Sciences - Santé Un américain de 70 ans a été reçu inconscient aux urgences d'un hôpital de Floride. Sur son torse, il avait fait tatouer un ordre de non réanimation. Un cas éthique rare a dû être abordé.

Dans le New England Journal of Medicine, un médecin du Jackson Memorial Hospital de Miami a relaté un cas un peu particulier qui lui était arrivé quelques semaines auparavant. Un homme âgé de 70 ans avait amené inconscient aux urgences de son hôpital. Il présentait des problèmes respiratoires et un taux d'alcoolémie élevé, selon des propos rapporté par le Huffington Post. Il ne possédait pas de papiers d'identité mais sur son torse, un message clair y était tatoué : "Ne PAS réanimer", accompagné de sa signature.

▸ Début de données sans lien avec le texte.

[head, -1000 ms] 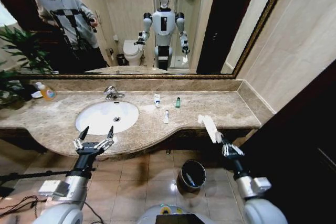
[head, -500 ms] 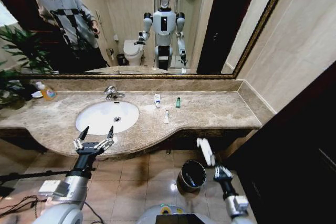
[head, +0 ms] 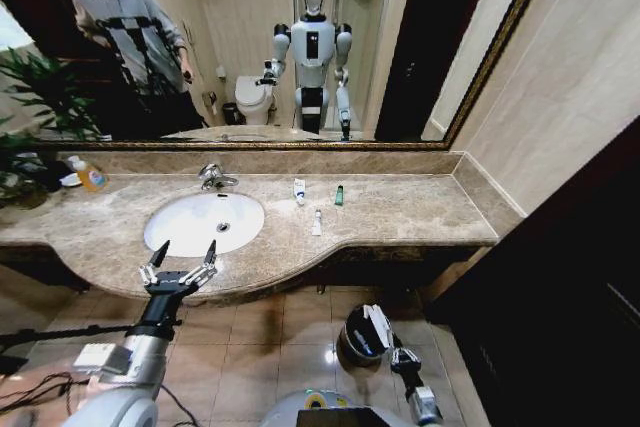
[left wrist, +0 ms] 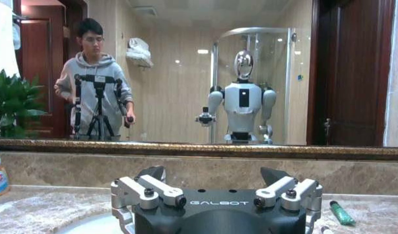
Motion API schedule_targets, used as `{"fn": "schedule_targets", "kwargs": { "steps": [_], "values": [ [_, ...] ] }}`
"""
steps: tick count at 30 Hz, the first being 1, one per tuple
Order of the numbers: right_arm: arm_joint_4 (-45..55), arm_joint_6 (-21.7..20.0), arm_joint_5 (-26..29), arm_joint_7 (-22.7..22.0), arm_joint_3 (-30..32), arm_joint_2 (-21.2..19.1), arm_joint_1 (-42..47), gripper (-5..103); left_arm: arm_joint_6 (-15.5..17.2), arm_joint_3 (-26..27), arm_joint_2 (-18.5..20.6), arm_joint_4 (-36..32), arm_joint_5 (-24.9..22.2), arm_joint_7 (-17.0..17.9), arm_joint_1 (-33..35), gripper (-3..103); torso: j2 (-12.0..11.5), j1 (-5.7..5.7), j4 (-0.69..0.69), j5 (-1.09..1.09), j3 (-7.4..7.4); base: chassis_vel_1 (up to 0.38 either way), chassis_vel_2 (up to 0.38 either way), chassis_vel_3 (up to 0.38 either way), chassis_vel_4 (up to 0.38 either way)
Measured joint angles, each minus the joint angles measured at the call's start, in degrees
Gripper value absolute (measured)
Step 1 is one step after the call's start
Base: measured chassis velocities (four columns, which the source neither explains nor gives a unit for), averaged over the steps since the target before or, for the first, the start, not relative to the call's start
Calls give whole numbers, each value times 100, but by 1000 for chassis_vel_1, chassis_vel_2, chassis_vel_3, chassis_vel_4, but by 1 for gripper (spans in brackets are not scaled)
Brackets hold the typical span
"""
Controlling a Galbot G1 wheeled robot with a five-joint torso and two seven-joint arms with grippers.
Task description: Pick up the trash from the sink and place it in the trash bin.
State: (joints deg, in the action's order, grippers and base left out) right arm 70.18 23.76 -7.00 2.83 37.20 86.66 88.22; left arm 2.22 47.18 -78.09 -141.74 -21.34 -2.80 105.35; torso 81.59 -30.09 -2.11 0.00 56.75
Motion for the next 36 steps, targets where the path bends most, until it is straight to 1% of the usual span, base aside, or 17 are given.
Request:
{"fn": "schedule_targets", "kwargs": {
  "steps": [2, 6, 8, 15, 17, 18, 19, 21, 22, 24, 25, 28, 30, 31, 32, 34, 36],
  "values": [
    [-603, 32, 16, 2, -11, -23, -268, 0, 0, 0, 0, 0, 0, 0, 0, 100, 0, 0, 0, 0, 0, 0, 0, 0, 0],
    [-973, 56, 51, -22, -23, -58, -435, 0, 0, 0, 0, 0, 0, 0, 0, 100, 0, 0, 0, 0, 0, 0, 0, 0, 0],
    [-1244, 159, 19, -42, -38, -128, -551, 0, 0, 0, 0, 0, 0, 0, 0, 100, 0, 0, 0, -1, 0, 0, 0, 0, 0],
    [-1438, 229, 7, -75, -65, -181, -676, 0, 0, 0, 0, 0, 0, 0, 0, 100, 0, 0, 0, -1, 0, 0, 0, 0, 0],
    [-1443, 228, -4, -94, -86, -179, -690, -3, 0, 0, 0, 0, 0, 0, 0, 100, 0, 0, 0, 0, 0, 0, 0, 0, 0],
    [-1437, 227, -43, -109, -87, -172, -691, 1, 0, 0, 0, 0, 0, 0, 0, 100, 0, 0, 0, -1, 0, 0, 0, 0, 0],
    [-1437, 227, -43, -109, -87, -172, -691, 1, 0, 0, 0, 0, 0, 0, 0, 100, 0, 0, 0, -1, 0, 0, 0, 0, 0],
    [-1404, 225, -87, -125, -89, -158, -688, 12, 0, 0, 0, 0, 0, 0, 0, 100, 0, 0, 0, 0, 0, 0, 0, 0, 0],
    [-1404, 225, -87, -125, -89, -158, -688, 12, 0, 0, 0, 0, 0, 0, 0, 100, 0, 0, 0, 0, 0, 0, 0, 0, 0],
    [-1388, 235, -95, -135, -91, -156, -685, 22, 0, 0, 0, 0, 0, 0, 0, 100, 0, 0, 0, -1, 0, 0, 0, 0, 0],
    [-1388, 235, -95, -135, -91, -156, -685, 22, 0, 0, 0, 0, 0, 0, 0, 100, 0, 0, 0, -1, 0, 0, 0, 0, 0],
    [-1349, 248, -94, -144, -100, -155, -672, 38, 0, 0, 0, 0, 0, 0, 0, 100, 0, 0, 0, -1, 0, 0, 0, 0, 0],
    [-1334, 249, -94, -145, -103, -155, -665, 38, 0, 0, 0, 0, 0, 0, 0, 100, 0, 0, 0, 0, 0, 0, 0, 0, 0],
    [-1320, 249, -93, -145, -104, -153, -656, 49, 0, 0, 0, 0, 0, 0, 0, 100, 0, 0, 0, -1, 0, 0, 0, 0, 0],
    [-1311, 249, -91, -145, -104, -149, -651, 55, 0, 0, 0, 0, 0, 0, 0, 100, 0, 0, 0, -1, 0, 0, 0, 0, 0],
    [-1308, 249, -91, -145, -104, -148, -650, 55, 0, 0, 0, 0, 0, 0, 0, 100, 0, 0, 0, 0, 0, 0, 0, 0, 0],
    [-1276, 259, -88, -143, -105, -147, -640, 66, 0, 0, 0, 0, 0, 0, 0, 100, 0, 0, 0, 0, 0, 0, 0, 0, 0]
  ]
}}
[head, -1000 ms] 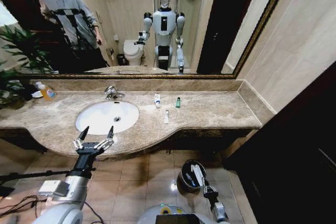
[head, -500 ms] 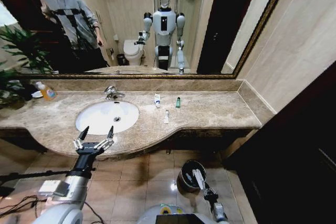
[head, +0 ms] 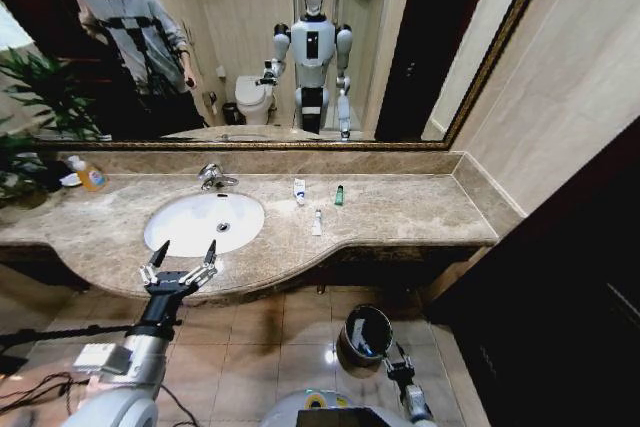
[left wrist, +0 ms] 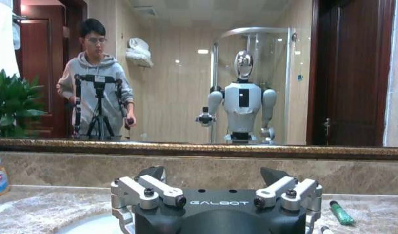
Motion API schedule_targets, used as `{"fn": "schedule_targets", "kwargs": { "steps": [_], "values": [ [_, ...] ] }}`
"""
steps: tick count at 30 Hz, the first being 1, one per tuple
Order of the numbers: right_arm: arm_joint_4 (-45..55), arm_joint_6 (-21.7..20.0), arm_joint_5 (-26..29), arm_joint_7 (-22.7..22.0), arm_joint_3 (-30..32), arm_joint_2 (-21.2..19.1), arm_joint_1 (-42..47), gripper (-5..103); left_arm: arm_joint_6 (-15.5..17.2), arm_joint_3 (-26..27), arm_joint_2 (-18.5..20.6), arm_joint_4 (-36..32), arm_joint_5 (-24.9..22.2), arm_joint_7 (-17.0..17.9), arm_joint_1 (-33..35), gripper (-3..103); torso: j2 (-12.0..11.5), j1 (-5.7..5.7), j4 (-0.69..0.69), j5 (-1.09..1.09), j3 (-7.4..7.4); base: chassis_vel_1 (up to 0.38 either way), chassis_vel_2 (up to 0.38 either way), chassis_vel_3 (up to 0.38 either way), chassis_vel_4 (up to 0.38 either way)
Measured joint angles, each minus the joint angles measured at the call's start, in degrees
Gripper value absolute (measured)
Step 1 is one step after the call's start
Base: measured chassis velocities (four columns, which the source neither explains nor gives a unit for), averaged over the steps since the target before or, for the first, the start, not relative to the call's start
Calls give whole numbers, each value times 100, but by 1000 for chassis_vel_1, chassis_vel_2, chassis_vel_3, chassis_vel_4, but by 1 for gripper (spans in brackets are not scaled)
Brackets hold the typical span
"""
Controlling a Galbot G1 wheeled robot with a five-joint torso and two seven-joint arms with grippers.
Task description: Pick up the trash from the sink and place it in the trash bin.
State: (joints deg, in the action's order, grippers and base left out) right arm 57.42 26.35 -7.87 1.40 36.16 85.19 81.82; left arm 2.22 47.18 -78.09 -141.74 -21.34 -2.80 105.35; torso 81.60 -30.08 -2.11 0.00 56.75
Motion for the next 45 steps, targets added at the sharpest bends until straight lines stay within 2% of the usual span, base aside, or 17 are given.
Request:
{"fn": "schedule_targets", "kwargs": {
  "steps": [4, 5, 7, 10, 14, 18, 23, 25, 27, 28, 33, 35, 37, 39, 40, 43, 45],
  "values": [
    [253, 198, 73, -8, -6, -4, 114, 82, 0, 0, 0, 0, 0, 0, 0, 100, 0, 0, 0, 1, 0, 0, 0, 0, 0],
    [253, 198, 73, -8, -6, -4, 114, 82, 0, 0, 0, 0, 0, 0, 0, 100, 0, 0, 0, 1, 0, 0, 0, 0, 0],
    [874, 268, 320, 81, -46, -35, 352, 93, 0, 0, 0, 0, 0, 0, 0, 100, 0, 0, 0, 0, 0, 0, 0, 0, 0],
    [1295, 467, 253, 133, -16, -44, 490, 99, 0, 0, 0, 0, 0, 0, 0, 100, 0, 0, 0, 0, 0, 0, 0, 0, 0],
    [1766, 511, 251, 118, -3, -32, 647, 100, 0, 0, 0, 0, 0, 0, 0, 100, 0, 0, 0, 0, 0, 0, 0, 0, 0],
    [2562, 700, 751, -20, 34, -5, 866, 100, 0, 0, 0, 0, 0, 0, 0, 100, 0, 0, 0, 1, 0, 0, 0, 0, 0],
    [3449, 628, 1208, -154, 108, -14, 1201, 100, 0, 0, 0, 0, 0, 0, 0, 100, 0, 0, 1, -1, 0, 0, 0, 0, 0],
    [3966, 520, 1333, -305, 110, -5, 1352, 100, 0, 0, 0, 0, 0, 0, 0, 100, 0, 0, 0, 0, 0, 0, 0, 0, 0],
    [4800, 195, 1420, -472, 78, 52, 1497, 100, 0, 0, 0, 0, 0, 0, 0, 100, 0, 0, 0, 0, 0, 0, 0, 0, 0],
    [4800, 195, 1420, -472, 78, 52, 1497, 100, 0, 0, 0, 0, 0, 0, 0, 100, 0, 0, 0, 0, 0, 0, 0, 0, 0],
    [5568, -401, 1100, -815, -163, 116, 1219, 100, 0, 0, 0, 0, 0, 0, 0, 100, 1, 0, 0, 0, 0, 0, 0, 0, 0],
    [5873, -938, 1068, -838, -591, -56, 1045, 100, 0, 0, 0, 0, 0, 0, 0, 100, 1, 0, 0, 0, 0, 0, 0, 0, 0],
    [5978, -1116, 1111, -786, -737, -153, 989, 100, 0, 0, 0, 0, 0, 0, 0, 100, 1, 0, 0, -1, 0, 0, 0, 0, 0],
    [6114, -1621, 1342, -383, -1164, -558, 654, 100, 0, 0, 1, 0, 0, 0, 0, 100, 1, 0, 1, -1, 0, 0, 0, 0, 0],
    [6114, -1621, 1342, -383, -1164, -558, 654, 100, 0, 0, 1, 0, 0, 0, 0, 100, 1, 0, 1, -1, 0, 0, 0, 0, 0],
    [5670, -1673, 1588, 52, -1584, -1074, 37, 100, 0, 0, 0, 0, 0, 0, 0, 100, 0, 0, -1, 1, 1, 0, 0, 0, 0],
    [5606, -1726, 1719, 139, -1693, -1184, -98, 100, 0, 0, 0, 0, 0, 0, 0, 100, 0, -1, -1, 0, 1, 0, 0, 0, 0]
  ]
}}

Dans un premier temps, les médecins ont décidé de suivre leur serment d'Hippocrate et lui ont donc administré les soins de base. Un service d'éthique a ensuite été consulté qui leur a conseillé de prendre en considération le message. L'état du patient s'est vite déterioré. L'homme est décédé quelques heures plus tard sans qu'une réanimation n'ait été envisagée.

Une fois la victime identifiée, le dossier médical faisait bien état d'une mention "NPR" (ne pas réanimer). Les médecins étaient donc convaincus d'avoir pris la bonne décision.

Cet exemple a induit une certaine confusion parmi l'ordre médical. La question était de savoir si les tatouages représentaient "des souvenirs permanents ou des décisions malheureuses, prises quand la personne était sous l'influence de l'alcool".

En effet, ce n'est pas la première fois que les urgentistes sont confrontés à cette confusion. En 2012, un homme de 59 ans s'était également fait tatouer la note "NPR" sur son torse. Excepté que son dossier ne mentionnait pas l'ordre. L'homme a par la suite confirmé que le message tatoué n'était pas à prendre en compte. Il ne pensait pas qu'un jour, quelqu'un prendrait le mot au sérieux.